- Aim of the exercise: Omit the pictures and print exactly the lines of the listing below, starting at the first and ending at the line containing "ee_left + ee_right".

- Information provided:

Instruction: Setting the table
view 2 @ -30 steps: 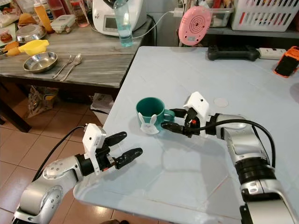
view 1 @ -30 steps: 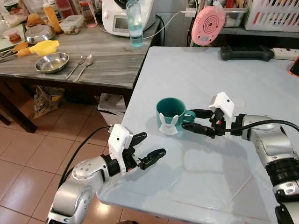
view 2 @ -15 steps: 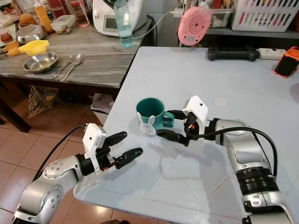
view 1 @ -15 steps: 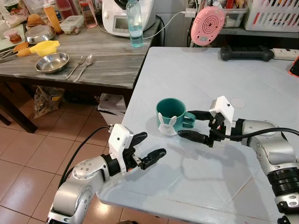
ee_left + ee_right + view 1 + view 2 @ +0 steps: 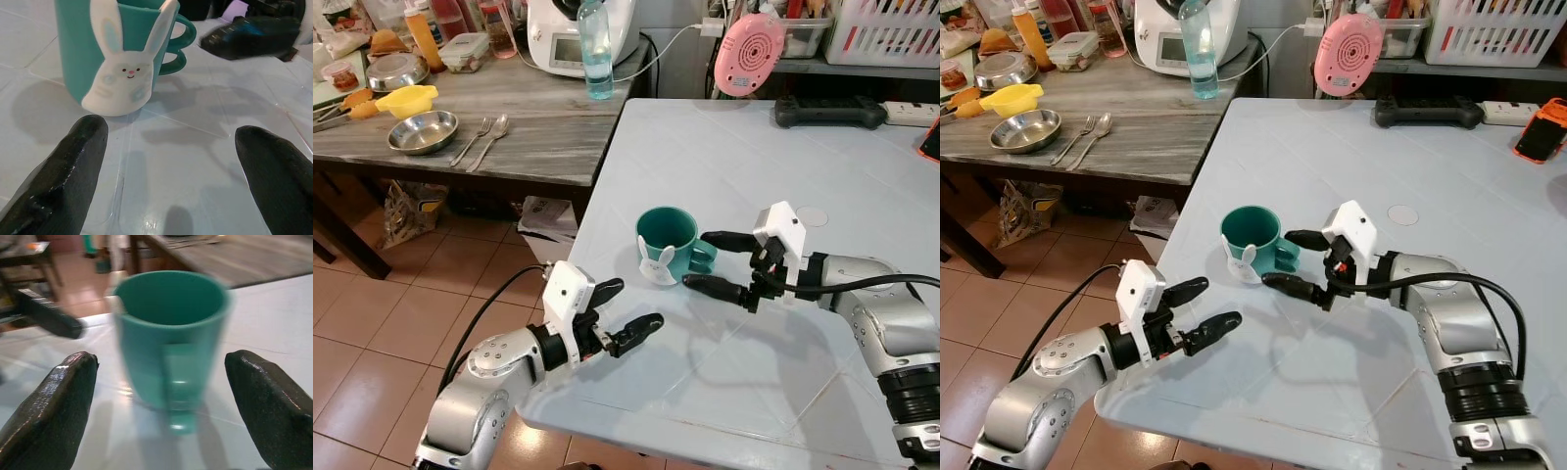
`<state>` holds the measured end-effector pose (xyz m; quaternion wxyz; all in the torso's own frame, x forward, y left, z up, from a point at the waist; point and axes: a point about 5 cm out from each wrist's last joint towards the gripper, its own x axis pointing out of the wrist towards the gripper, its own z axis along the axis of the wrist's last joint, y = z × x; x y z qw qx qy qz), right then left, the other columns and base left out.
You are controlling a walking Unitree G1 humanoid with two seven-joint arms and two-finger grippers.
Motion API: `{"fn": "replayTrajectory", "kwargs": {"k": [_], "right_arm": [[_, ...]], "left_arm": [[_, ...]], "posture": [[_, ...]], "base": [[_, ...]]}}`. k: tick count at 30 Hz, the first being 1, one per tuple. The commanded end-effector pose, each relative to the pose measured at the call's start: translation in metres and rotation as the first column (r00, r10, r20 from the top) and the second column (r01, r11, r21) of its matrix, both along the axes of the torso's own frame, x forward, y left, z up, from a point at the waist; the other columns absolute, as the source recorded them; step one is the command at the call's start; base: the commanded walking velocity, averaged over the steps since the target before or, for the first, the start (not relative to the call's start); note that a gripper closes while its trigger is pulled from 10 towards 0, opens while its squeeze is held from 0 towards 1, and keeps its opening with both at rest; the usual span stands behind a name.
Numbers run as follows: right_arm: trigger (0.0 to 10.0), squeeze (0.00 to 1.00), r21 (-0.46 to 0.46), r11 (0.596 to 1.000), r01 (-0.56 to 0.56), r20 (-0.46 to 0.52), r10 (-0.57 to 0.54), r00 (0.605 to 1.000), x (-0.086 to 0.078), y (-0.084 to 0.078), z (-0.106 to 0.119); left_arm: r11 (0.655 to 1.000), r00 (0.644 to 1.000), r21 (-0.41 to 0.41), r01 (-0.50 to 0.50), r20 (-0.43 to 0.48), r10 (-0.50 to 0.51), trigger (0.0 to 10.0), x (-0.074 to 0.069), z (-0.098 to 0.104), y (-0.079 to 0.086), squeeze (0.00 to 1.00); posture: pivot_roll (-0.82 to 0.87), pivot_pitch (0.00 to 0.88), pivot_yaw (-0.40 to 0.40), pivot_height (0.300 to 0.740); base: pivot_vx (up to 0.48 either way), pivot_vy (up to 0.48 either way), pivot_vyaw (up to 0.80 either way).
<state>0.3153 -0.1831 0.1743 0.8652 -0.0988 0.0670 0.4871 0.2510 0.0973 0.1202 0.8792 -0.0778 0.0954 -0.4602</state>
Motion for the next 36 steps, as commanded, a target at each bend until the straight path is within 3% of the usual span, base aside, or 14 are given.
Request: {"fn": "replayTrajectory", "kwargs": {"k": [1,5,13,14,15,16,17,18,19,20,36], "right_arm": [[10.0,0.00,-0.015,0.999,0.033,0.041,-0.033,0.999,0.000,-0.002,0.003],[10.0,0.00,0.009,0.993,0.114,0.066,-0.115,0.991,0.001,-0.004,-0.001],[10.0,0.00,0.035,0.991,0.126,0.030,-0.127,0.991,-0.001,0.003,-0.016],[9.3,0.00,0.039,0.991,0.128,0.028,-0.129,0.991,0.000,0.005,-0.017],[7.9,0.00,0.044,0.991,0.129,0.026,-0.130,0.991,0.001,0.006,-0.018],[7.9,0.00,0.044,0.991,0.129,0.026,-0.130,0.991,0.001,0.006,-0.018],[5.1,0.00,0.053,0.991,0.124,0.018,-0.125,0.992,0.002,0.009,-0.019],[5.1,0.00,0.057,0.991,0.122,0.015,-0.123,0.992,0.002,0.010,-0.019],[2.2,0.00,0.060,0.991,0.118,0.012,-0.119,0.993,0.003,0.012,-0.020],[0.2,0.00,0.063,0.992,0.112,0.007,-0.113,0.994,0.004,0.014,-0.021],[0.0,0.00,0.064,0.992,0.111,0.005,-0.112,0.994,0.010,0.012,-0.021]], "left_arm": [[1.000,1.000,0.016,-0.007,-0.002,0.007,10.0,0.001,-0.002,0.002,0.00],[1.000,1.000,0.017,-0.004,-0.003,0.004,10.0,0.000,-0.003,0.002,0.00],[1.000,1.000,0.021,0.001,-0.004,-0.001,10.0,0.000,-0.003,0.002,0.00],[1.000,1.000,0.022,0.002,-0.004,-0.002,10.0,0.000,-0.003,0.003,0.00],[1.000,1.000,0.022,0.003,-0.004,-0.003,10.0,0.000,-0.003,0.003,0.00],[1.000,1.000,0.022,0.003,-0.004,-0.003,10.0,0.000,-0.003,0.003,0.00],[1.000,1.000,0.021,0.005,-0.004,-0.005,10.0,0.001,-0.003,0.003,0.00],[1.000,1.000,0.020,0.005,-0.004,-0.005,10.0,0.001,-0.002,0.003,0.00],[1.000,1.000,0.018,0.008,-0.005,-0.007,10.0,0.001,-0.002,0.003,0.00],[1.000,1.000,0.014,0.011,-0.006,-0.011,10.0,0.000,-0.002,0.003,0.00],[1.000,1.000,0.018,0.009,-0.007,-0.009,10.0,-0.001,-0.002,0.004,0.00]], "posture": [[-0.02,0.088,0.066,0.740],[-0.02,0.088,0.068,0.740],[-0.02,0.088,0.073,0.740],[-0.02,0.088,0.076,0.740],[-0.01,0.088,0.076,0.740],[-0.01,0.088,0.076,0.740],[-0.01,0.088,0.076,0.740],[-0.01,0.088,0.076,0.740],[-0.01,0.089,0.075,0.740],[-0.01,0.089,0.075,0.740],[0.00,0.089,0.070,0.740]], "base": [[0.000,0.000,0.00],[0.000,0.000,0.00],[0.000,0.000,0.00],[0.000,0.000,0.00],[0.000,0.000,0.00],[0.000,0.000,0.00],[0.000,0.000,0.00],[0.000,0.000,0.00],[0.000,0.000,0.00],[0.000,0.000,0.00],[0.000,0.000,0.00]]}}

- Answer for this exercise:
Instruction: Setting the table
view 2 @ -30 steps: 
view 1 @ -30 steps: 
view 2 @ -15 steps: 
view 1 @ -15 steps: 
ee_left + ee_right + view 1 + view 2 @ +0 steps: 

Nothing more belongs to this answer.